Andrej Karpathy@karpathy

"AI isn't replacing radiologists" good article Expectation: rapid progress in image recognition AI will delete radiology jobs (e.g. as famously predicted by Geoff Hinton now almost a decade ago). Reality: radiology is doing great and is growing. There are a lot of imo naive predictions out there on the imminent impact of AI on the job market. E.g. a ~year ago, I was asked by someone who should know better if I think there will be any software engineers still today. (Spoiler: I think we're going to make it). This is happening too broadly.
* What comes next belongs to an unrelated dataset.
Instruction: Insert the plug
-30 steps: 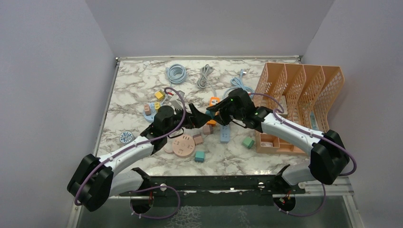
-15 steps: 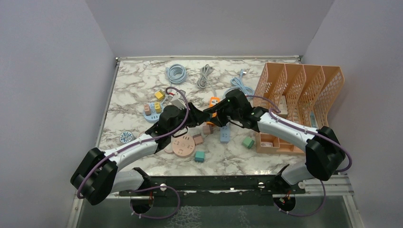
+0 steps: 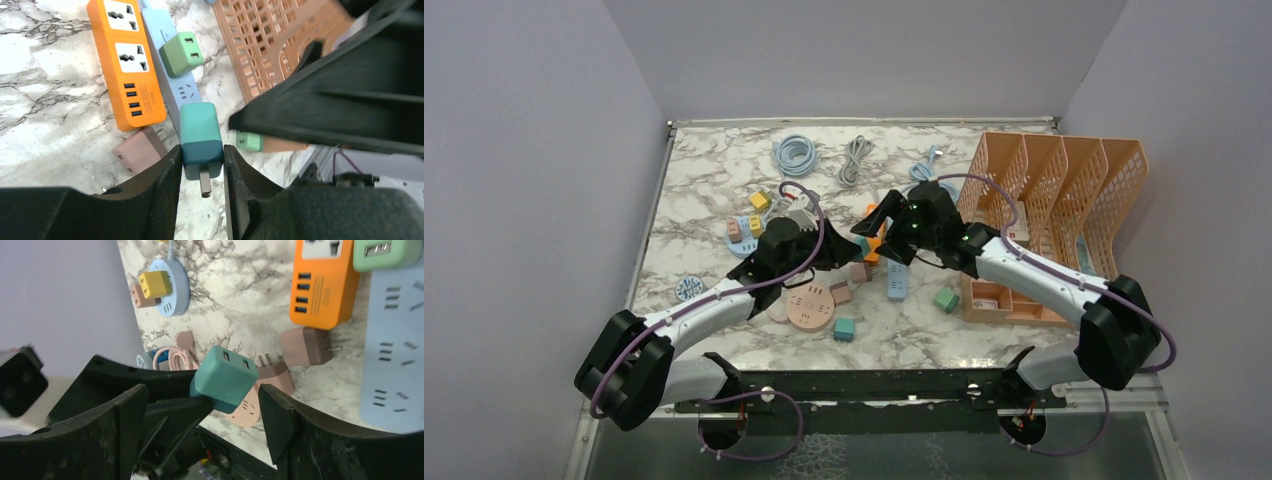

The post goes into detail on why it's not that simple, using the example of radiology: - the benchmarks are nowhere near broad enough to reflect actual, real scenarios. - the job is a lot more multifaceted than just image recognition. - deployment realities: regulatory, insurance and liability, diffusion and institutional inertia. - Jevons paradox: if radiologists are sped up via AI as a tool, a lot more demand shows up. I will say that radiology was imo not among the best examples to pick on in 2016 - it's too multi-faceted, too high risk, too regulated. When looking for jobs that will change a lot due to AI on shorter time scales, I'd look in other places - jobs that look like repetition of one rote task, each task being relatively independent, closed (not requiring too much context), short (in time), forgiving (the cost of mistake is low), and of course automatable giving current (and digital) capability. Even then, I'd expect to see AI adopted as a tool at first, where jobs change and refactor (e.g. more monitoring or supervising than manual doing, etc). Maybe coming up, we'll find better and broader set of examples of how this is all playing out across the industry. About 6 months ago, I was also asked to vote if we will have less or more software engineers in 5 years. Exercise left for the reader. Full post (the whole The Works in Progress Newsletter is quite good): worksinprogress.news/p/why-ai-isnt-…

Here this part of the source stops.